Já com o nome respeitado até fora do estado, em 1954 ele resolveu que era tempo de ter seu próprio local de trabalho, onde poderia exercer seu ofício com absoluto domínio e formar novos profissionais, já que o mercado pedia. Assim, instalou a Oficina Liberato, na Rua Castro Alves, hoje praticamente no centro da cidade, com boa influência da existência da oficina, que era frequentada por médicos, advogados, comerciantes e fazendeiros que queriam seus carros com a caprichosa pintura, que se tornou a marca convencional da Oficina Liberato.
De Recife, Maceió, Natal e outras cidades nordestinas, e até do Rio de Janeiro, a oficina recebia carros para pintar e o nome era um só: “Mestre Liba” ou “O Rei da Pintura”, porque na época pintar um automóvel ou retocá-lo, sem deixar alguma diferença — por menos significativa que fosse — era muito difícil. O segredo era saber misturar tintas, cores, o que nem todos faziam com precisão, e ter a mão firme, principalmente no momento de fazer os frisos, que ele executava com um pincel fino, com resultado igual aos originais de fábrica.
Vistoso, de boa altura, moreno, Liberato Veríssimo era uma agradável presença onde quer que chegasse, mas dispunha de poucos momentos livres, os quais dedicava a uma boa leitura e à música, não apenas ouvindo os bons cantores da época, como Nelson Gonçalves, Carlos Galhardo, Silvio Caldas, Francisco Alves e outros, mas também integrando a Filarmônica Euterpe Feirense, tocando bombo, ou em reuniões com amigos dedilhando com qualidade o violão.
Na oficina, gostava de ver o trabalho fluindo, porque "compromisso é compromisso", como habitualmente dizia, reiterando sempre que cada serviço tinha que ser entregue no dia aprazado e não admitia deixar um cliente insatisfeito. Procurando ensinar aos que o rodeavam, formou bons profissionais na pintura, como Raimundo Cachoeira, Raimundo Santos "Cabeleira" e Raimundo Almeida, que depois se formou em Direito. Curiosamente, um trio de Raimundos.
Era exigente no trabalho porque buscava a perfeição, o que o fez o mais laureado profissional desse segmento na Bahia. Remanescente da antiga equipe da oficina e já aposentado, Agenor mareja os olhos: “Liberato era como um pai. Era exigente porque queria um serviço perfeito, mas ensinava e mostrava como deveria ser feito. Isso não vou esquecer nunca”.

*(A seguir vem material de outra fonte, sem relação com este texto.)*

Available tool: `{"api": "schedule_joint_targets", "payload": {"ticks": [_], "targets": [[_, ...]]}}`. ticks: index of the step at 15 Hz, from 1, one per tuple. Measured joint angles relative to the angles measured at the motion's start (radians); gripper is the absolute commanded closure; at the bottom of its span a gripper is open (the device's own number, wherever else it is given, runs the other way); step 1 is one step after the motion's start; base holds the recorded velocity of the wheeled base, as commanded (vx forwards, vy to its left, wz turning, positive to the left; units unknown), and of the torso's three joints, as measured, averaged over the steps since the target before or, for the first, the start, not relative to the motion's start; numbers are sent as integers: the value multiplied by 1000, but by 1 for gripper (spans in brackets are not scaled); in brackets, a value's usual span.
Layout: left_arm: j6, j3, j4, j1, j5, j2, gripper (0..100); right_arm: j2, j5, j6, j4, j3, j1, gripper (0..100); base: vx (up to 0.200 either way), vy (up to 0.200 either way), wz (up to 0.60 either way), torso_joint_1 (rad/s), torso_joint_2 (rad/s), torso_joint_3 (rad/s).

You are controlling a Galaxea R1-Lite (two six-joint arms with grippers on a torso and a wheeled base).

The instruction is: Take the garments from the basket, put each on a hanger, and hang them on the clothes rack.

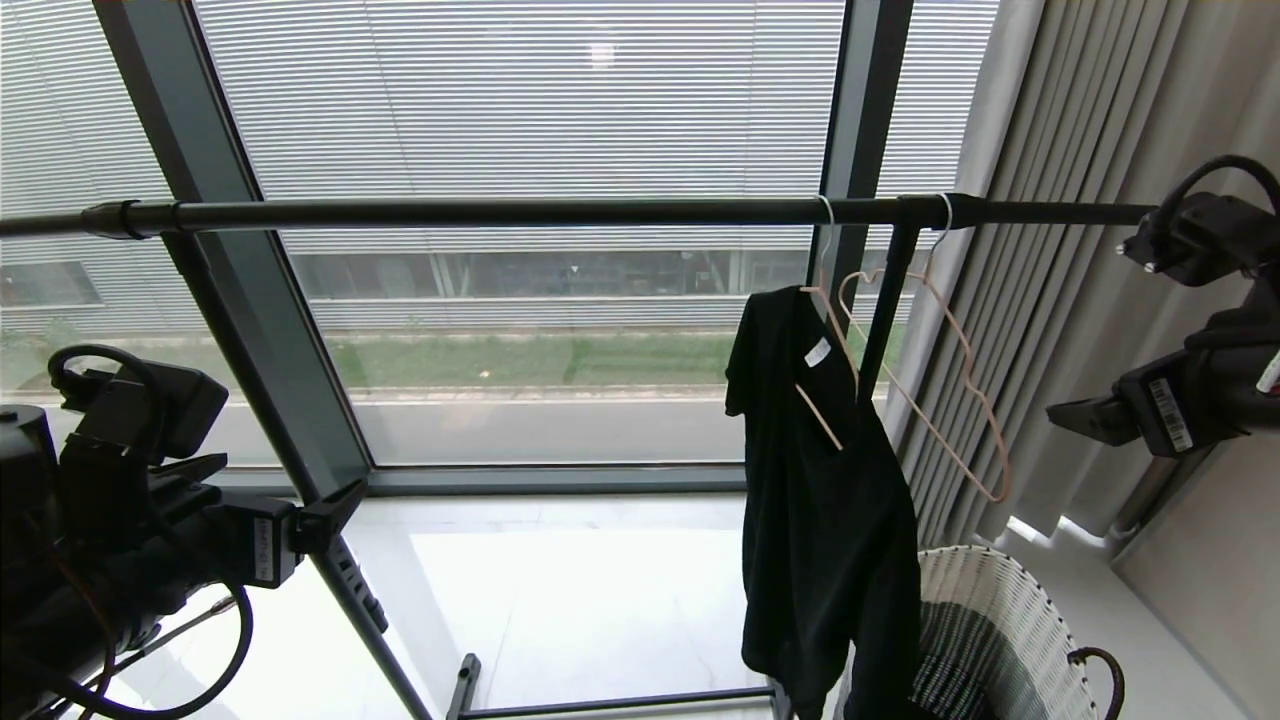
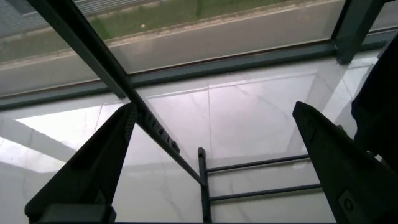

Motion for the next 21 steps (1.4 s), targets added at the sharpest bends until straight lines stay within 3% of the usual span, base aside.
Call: {"api": "schedule_joint_targets", "payload": {"ticks": [11,21], "targets": [[0,7,0,60,1,-4,0,-81,-2,-1,-16,158,-1,0,0,0,0,-204,480,272],[1,8,0,64,2,-3,0,-127,-32,-3,-87,321,0,0,0,0,0,-167,461,295]]}}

Em 2014, depois de 60 anos de intensa atividade, decidiu fechar a oficina, acertando corretamente com os funcionários e pagando o que eles tinham direito. Com aparência fechada, na verdade, gostava de uma boa conversa e tinha memória prodigiosa. Foi casado com Albertina Santos — dona Nenzinha — que lhe deu oito filhos: Helena, Alberto, Antônio, Célia, Eliana, José Carlos, Francisco José e Silvio. No dia 4 de setembro de 2016, aos 98 anos de idade, Liberato Veríssimo dos Santos encerrou sua existência física, deixando para a posteridade uma bela história de vida.